**What you will do:** Take the data below and copy exactly the lines starting at the one with "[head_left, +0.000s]" and finishing at the one with "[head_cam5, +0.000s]", both included.

**Data below:**
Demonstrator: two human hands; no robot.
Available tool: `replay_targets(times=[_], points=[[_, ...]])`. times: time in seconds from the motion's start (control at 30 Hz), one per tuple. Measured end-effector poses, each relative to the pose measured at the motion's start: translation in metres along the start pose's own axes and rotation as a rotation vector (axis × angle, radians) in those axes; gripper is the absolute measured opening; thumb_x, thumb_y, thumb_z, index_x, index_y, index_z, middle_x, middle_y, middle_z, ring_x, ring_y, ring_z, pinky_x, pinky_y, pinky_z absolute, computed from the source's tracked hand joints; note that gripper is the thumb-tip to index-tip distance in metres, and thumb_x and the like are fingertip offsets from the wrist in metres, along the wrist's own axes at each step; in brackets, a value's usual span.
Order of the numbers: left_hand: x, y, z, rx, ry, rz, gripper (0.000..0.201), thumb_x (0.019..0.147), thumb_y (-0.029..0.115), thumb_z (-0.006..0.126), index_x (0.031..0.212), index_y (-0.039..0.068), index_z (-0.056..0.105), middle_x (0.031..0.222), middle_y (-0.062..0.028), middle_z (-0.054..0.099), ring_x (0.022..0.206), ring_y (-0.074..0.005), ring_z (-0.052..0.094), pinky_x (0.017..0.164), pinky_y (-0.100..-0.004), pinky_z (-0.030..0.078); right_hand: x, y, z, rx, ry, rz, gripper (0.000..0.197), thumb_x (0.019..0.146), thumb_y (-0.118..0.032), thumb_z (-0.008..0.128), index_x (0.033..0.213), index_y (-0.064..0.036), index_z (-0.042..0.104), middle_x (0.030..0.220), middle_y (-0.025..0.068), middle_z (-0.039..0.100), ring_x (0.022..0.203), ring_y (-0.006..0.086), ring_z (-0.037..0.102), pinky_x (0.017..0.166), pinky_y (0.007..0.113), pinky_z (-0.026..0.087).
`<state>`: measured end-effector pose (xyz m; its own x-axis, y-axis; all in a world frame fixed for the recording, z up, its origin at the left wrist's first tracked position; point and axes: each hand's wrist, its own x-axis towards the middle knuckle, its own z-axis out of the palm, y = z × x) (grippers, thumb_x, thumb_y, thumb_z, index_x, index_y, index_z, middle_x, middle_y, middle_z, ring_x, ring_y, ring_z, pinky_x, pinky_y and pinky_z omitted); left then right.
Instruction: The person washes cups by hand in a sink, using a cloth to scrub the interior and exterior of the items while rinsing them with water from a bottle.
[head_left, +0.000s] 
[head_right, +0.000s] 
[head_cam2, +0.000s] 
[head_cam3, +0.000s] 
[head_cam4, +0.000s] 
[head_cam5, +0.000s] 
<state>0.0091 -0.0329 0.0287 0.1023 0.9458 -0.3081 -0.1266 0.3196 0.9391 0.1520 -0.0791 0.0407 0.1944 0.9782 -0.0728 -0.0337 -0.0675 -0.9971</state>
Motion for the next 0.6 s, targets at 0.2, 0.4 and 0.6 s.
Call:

**Exercise result:**
[head_left, +0.000s] 
[head_right, +0.000s] 
[head_cam2, +0.000s] 
[head_cam3, +0.000s] 
[head_cam4, +0.000s] 
[head_cam5, +0.000s] 

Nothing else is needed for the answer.